» **Activity**: Please return the lines below verbatim, beginning at the one that has "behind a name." and stopping after the one that has "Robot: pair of", and add no other lines.

------ Data supplied

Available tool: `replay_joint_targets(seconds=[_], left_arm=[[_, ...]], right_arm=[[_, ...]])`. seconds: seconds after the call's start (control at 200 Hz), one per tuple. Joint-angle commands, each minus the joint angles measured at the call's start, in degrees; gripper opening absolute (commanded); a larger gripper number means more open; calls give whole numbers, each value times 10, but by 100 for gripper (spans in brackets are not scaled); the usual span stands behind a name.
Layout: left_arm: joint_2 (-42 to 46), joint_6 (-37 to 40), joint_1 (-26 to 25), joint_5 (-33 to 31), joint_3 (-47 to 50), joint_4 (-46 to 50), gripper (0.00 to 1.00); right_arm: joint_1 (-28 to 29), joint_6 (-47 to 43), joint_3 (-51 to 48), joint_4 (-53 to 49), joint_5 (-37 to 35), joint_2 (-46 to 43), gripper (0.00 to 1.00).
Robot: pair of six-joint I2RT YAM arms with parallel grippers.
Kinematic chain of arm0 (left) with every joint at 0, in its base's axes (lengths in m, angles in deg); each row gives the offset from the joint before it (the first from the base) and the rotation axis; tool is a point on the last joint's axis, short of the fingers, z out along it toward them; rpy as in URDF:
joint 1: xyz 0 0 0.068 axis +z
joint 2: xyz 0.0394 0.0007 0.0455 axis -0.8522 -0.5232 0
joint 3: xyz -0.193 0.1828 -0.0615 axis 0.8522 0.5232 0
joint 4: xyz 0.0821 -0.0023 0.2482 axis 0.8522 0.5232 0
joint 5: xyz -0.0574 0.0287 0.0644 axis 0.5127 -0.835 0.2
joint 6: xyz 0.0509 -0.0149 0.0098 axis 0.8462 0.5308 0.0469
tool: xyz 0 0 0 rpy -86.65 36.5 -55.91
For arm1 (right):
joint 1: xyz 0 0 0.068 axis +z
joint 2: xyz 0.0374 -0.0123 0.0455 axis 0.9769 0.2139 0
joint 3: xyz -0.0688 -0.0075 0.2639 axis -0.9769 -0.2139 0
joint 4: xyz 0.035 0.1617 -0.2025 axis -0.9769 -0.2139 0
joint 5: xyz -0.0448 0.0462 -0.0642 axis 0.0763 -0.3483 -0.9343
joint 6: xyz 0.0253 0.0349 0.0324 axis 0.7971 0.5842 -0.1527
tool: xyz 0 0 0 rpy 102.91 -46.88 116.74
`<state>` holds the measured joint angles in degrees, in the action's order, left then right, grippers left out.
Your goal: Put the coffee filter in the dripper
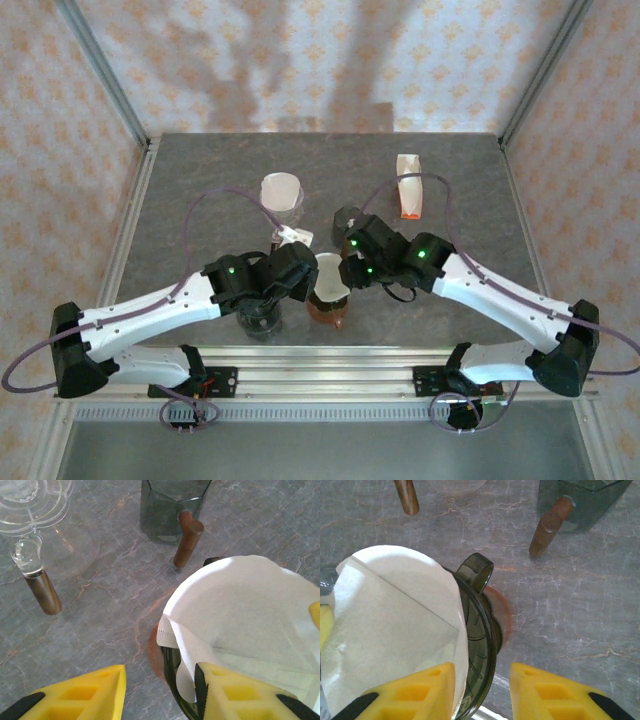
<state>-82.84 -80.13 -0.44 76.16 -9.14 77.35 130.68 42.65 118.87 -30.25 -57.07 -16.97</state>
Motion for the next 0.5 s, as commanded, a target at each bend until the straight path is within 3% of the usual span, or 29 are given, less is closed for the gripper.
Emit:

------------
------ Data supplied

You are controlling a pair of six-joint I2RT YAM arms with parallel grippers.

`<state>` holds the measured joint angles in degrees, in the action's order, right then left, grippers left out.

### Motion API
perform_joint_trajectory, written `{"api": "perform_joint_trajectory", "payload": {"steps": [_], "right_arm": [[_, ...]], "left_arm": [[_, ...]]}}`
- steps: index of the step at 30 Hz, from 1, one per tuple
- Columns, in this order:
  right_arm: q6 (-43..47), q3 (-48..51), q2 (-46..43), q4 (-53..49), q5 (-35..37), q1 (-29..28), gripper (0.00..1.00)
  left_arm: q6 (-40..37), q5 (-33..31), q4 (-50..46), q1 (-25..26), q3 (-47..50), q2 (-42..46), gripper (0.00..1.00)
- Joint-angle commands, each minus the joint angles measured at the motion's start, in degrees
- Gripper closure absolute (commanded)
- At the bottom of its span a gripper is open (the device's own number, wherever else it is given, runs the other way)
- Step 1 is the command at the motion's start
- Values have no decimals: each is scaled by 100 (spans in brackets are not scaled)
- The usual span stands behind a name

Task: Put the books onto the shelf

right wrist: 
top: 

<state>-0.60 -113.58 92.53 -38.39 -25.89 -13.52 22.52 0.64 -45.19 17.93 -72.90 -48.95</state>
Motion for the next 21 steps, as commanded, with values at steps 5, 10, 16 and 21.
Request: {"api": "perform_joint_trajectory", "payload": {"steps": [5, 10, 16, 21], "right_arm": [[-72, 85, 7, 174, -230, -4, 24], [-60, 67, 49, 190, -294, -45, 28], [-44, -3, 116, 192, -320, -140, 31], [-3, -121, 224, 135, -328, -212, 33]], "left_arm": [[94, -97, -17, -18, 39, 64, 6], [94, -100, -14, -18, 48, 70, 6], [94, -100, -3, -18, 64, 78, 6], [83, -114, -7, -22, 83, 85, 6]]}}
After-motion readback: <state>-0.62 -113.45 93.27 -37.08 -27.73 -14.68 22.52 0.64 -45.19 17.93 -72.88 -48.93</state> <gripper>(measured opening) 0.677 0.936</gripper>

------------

» **Completed exercise**:
Available tool: `replay_joint_targets(seconds=[_], left_arm=[[_, ...]], right_arm=[[_, ...]])`. seconds: seconds after the call's start (control at 200 Hz), one per tuple. Joint-angle commands, each minus the joint angles measured at the call's start, in degrees; gripper opening absolute (commanded); a larger gripper number means more open; calls give whole numbers, each value times 10, but by 100 for gripper (spans in brackets are not scaled); the usual span stands behind a name.
Layout: left_arm: joint_2 (-42 to 46), joint_6 (-37 to 40), joint_1 (-26 to 25), joint_5 (-33 to 31), joint_3 (-47 to 50), joint_4 (-46 to 50), gripper (0.00 to 1.00); right_arm: joint_1 (-28 to 29), joint_6 (-47 to 43), joint_3 (-51 to 48), joint_4 (-53 to 49), joint_5 (-37 to 35), joint_2 (-46 to 43), gripper (0.00 to 1.00).
Robot: pair of six-joint I2RT YAM arms with parallel grippers.

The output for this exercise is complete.